**Exercise aim:**
Look through the data below, and copy each line that carries the word "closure".

**Task input:**
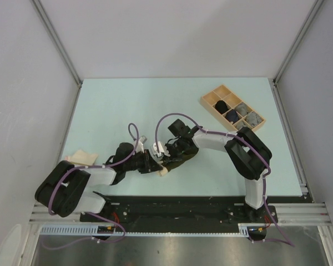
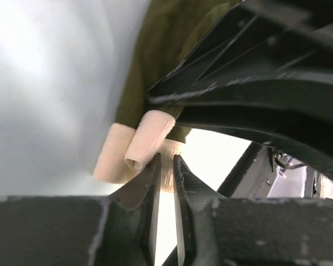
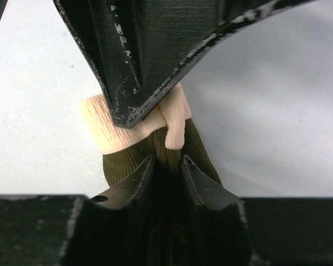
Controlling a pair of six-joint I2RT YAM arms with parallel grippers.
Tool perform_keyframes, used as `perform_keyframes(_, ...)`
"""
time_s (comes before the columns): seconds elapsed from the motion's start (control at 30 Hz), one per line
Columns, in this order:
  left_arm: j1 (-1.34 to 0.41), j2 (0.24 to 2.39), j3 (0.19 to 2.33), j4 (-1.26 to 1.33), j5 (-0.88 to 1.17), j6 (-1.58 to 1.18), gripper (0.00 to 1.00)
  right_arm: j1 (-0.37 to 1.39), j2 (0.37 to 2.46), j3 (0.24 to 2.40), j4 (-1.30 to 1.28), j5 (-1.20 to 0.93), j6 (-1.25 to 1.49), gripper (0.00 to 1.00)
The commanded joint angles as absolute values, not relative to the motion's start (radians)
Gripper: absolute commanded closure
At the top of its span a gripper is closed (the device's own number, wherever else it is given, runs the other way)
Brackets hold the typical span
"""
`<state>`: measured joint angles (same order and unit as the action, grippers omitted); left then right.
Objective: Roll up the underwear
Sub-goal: Fold the underwear at the center of the board.
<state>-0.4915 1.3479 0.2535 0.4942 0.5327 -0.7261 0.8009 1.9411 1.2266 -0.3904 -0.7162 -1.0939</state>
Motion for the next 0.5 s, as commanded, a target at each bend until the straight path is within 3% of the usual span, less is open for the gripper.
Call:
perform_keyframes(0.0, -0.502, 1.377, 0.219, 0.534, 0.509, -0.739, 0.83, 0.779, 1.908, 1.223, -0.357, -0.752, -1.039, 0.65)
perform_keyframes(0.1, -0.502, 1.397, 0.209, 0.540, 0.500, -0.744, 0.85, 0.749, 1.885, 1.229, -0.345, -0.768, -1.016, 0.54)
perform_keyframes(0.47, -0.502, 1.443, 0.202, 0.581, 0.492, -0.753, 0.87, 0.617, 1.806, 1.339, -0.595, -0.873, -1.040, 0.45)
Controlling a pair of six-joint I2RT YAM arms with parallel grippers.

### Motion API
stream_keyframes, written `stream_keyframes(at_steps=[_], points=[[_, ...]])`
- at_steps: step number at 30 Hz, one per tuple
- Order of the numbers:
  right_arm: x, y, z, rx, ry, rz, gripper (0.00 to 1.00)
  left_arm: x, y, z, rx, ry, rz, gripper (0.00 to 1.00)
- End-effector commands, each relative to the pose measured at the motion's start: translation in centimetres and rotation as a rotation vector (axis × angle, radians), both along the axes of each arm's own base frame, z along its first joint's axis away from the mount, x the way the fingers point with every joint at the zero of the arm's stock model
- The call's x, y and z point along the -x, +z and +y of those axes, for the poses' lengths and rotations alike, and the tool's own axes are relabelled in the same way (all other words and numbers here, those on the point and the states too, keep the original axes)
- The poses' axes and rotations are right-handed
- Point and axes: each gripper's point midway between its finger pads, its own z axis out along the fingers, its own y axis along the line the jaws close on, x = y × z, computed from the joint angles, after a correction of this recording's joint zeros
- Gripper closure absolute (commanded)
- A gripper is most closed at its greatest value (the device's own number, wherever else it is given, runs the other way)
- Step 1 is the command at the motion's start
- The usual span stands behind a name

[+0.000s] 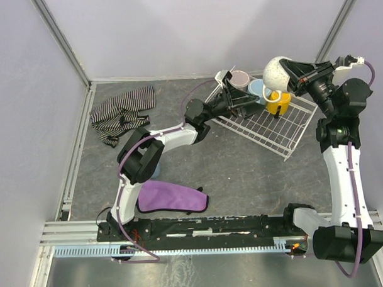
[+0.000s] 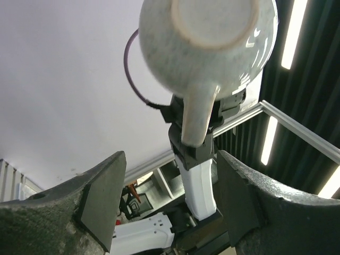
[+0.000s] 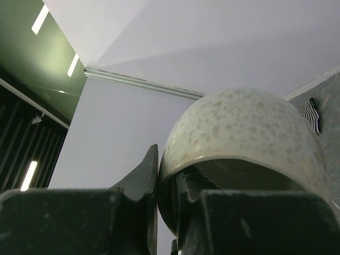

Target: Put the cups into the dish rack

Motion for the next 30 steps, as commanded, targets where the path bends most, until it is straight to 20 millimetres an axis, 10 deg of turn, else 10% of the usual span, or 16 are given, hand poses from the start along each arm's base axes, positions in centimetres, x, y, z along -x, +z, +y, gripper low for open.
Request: stream_keyframes(at_steps=[1,30], points=[[3.9,4.8,1.3,0.006,0.051,-0.196,0.99,0.4,3.5,0.0,0.073,0.013,-0.127,0.25],[3.0,1.3,3.8,0.013,0.090,-0.147,0.99,3.1,3.6,-2.9,0.063,-0.057,-0.145,0.47]])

**Final answer:**
Gripper: absolute commanded closure
- Gripper closure absolute (commanded)

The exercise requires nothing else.